→ **PROVIDED RECORDS**:
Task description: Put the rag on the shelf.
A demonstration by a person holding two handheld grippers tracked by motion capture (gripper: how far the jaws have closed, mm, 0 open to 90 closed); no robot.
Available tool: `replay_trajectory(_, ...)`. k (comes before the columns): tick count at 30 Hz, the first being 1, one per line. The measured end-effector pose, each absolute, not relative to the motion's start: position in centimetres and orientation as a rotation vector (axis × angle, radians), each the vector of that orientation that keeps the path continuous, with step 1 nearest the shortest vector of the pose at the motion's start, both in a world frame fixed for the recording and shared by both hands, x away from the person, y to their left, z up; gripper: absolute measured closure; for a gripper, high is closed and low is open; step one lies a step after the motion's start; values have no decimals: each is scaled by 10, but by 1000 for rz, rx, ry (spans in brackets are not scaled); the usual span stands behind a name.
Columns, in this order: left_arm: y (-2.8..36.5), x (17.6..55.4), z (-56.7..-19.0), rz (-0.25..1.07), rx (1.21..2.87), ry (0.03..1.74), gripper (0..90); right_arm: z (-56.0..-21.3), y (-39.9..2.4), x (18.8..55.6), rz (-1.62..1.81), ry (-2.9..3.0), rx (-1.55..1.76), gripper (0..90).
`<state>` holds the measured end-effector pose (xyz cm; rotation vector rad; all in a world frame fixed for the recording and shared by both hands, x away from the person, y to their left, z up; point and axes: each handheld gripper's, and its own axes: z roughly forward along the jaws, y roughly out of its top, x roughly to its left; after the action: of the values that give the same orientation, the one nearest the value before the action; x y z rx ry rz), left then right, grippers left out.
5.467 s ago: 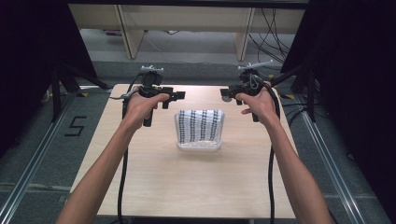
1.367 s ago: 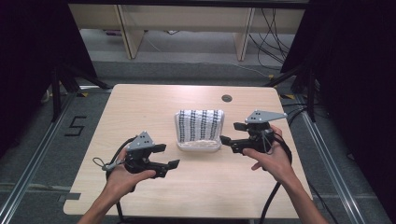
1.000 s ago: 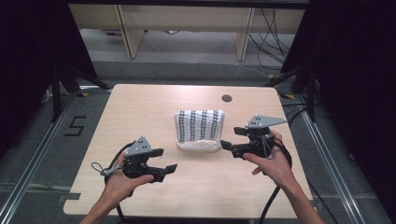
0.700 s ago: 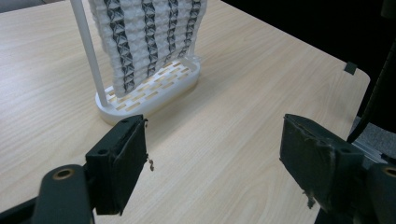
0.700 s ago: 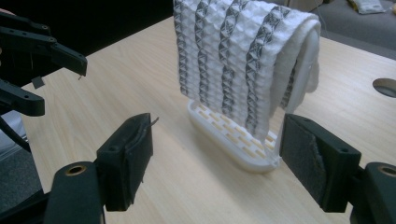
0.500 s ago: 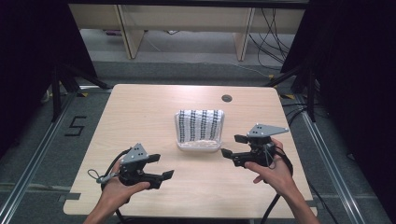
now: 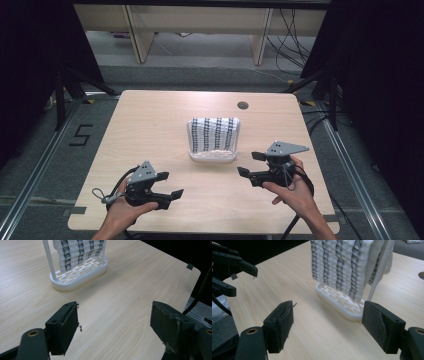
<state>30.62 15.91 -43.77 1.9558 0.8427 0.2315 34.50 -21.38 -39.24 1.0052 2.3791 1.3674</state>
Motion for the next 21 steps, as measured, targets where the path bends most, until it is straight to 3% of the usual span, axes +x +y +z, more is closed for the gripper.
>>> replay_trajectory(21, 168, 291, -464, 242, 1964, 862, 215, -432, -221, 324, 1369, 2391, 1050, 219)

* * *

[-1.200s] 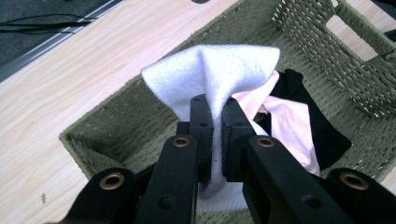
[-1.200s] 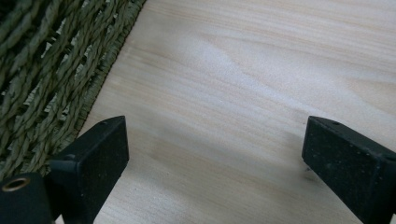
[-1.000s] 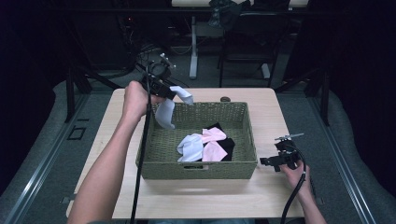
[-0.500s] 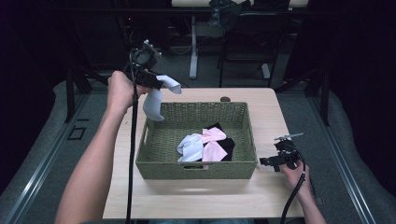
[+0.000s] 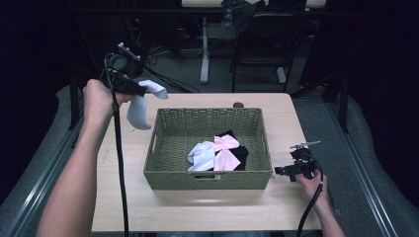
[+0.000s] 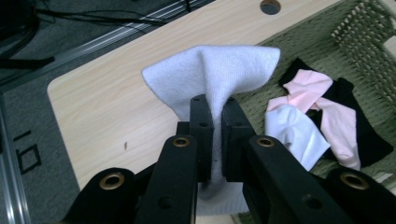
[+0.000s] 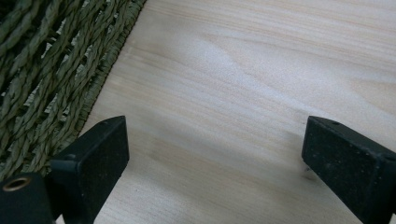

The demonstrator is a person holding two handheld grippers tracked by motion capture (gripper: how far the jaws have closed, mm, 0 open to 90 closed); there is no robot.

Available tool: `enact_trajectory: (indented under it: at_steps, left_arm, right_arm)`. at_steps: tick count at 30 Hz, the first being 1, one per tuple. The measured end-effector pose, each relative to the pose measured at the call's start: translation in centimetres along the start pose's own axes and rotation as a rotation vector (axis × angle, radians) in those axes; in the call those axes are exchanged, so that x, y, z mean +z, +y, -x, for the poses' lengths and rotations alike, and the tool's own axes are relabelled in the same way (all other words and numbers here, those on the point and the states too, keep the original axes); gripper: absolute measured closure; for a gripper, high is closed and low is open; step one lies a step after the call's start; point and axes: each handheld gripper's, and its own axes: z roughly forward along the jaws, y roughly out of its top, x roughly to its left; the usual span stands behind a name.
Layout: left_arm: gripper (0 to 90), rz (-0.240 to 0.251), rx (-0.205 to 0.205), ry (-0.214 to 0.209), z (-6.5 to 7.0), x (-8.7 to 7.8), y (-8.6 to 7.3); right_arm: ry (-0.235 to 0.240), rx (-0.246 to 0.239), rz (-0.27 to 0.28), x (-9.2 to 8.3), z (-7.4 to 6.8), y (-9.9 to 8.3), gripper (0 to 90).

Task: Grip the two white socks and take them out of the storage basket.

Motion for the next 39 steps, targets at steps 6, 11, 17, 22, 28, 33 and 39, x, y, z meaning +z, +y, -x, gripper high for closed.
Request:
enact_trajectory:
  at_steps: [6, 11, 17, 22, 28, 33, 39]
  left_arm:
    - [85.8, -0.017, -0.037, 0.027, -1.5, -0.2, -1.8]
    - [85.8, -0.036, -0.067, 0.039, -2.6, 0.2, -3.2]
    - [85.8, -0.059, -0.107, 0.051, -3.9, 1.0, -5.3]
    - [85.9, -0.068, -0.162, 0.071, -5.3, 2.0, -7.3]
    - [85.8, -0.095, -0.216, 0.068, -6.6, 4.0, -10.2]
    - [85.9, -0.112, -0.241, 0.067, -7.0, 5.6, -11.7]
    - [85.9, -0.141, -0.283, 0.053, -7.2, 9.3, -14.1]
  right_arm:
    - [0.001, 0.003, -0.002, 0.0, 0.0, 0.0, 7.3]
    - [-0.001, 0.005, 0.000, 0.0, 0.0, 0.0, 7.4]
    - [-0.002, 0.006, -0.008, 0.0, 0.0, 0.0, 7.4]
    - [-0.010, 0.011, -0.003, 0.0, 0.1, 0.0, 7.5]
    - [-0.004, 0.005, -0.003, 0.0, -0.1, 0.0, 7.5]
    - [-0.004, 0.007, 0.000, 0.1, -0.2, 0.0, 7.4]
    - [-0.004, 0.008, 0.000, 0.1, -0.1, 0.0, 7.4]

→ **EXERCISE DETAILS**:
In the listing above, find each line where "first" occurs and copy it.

→ **ANSWER FOR THIS EXERCISE**:
Available tool: `replay_trajectory(_, ...)`. k (comes before the columns): tick count at 30 Hz, the first being 1, one per line. The measured end-effector pose, each absolute, not relative to the motion's start: position in centimetres and orientation as a rotation vector (axis × angle, radians), each the vector of that orientation that keeps the path continuous, with step 1 nearest the shortest vector of the pose at the motion's start, both in a world frame fixed for the recording and shared by both hands, x away from the person, y to their left, z up; gripper: absolute measured closure; for a gripper, high is closed and low is open; step one lies a step after the motion's start; values have no decimals: each is scaled by 10, but by 1000 for rz, rx, ry (spans in brackets are not scaled); the usual span stands behind a name.
Available tool: `enact_trajectory: (indented under it: at_steps, left_arm, right_arm)`. at_steps: tick count at 30 Hz, the first being 1, one per tuple. The measured end-effector pose, each relative to the pose measured at the call's start: translation in centimetres along the start pose's own axes and rotation as a rotation vector (axis × angle, radians) in those axes; in the call those axes are exchanged, so that x, y, z mean +z, +y, -x, for the poses' lengths and rotations alike, and the tool's own axes are relabelled in the same way (all other words and numbers here, those on the point and the states too, keep the original axes); gripper: absolute measured closure; for a gripper, high is closed and low is open; step one lies a step after the call's start; point and axes: each handheld gripper's, and its own axes: z roughly forward along the jaws, y roughly out of its top, x roughly to its left; the usual span stands behind a name.

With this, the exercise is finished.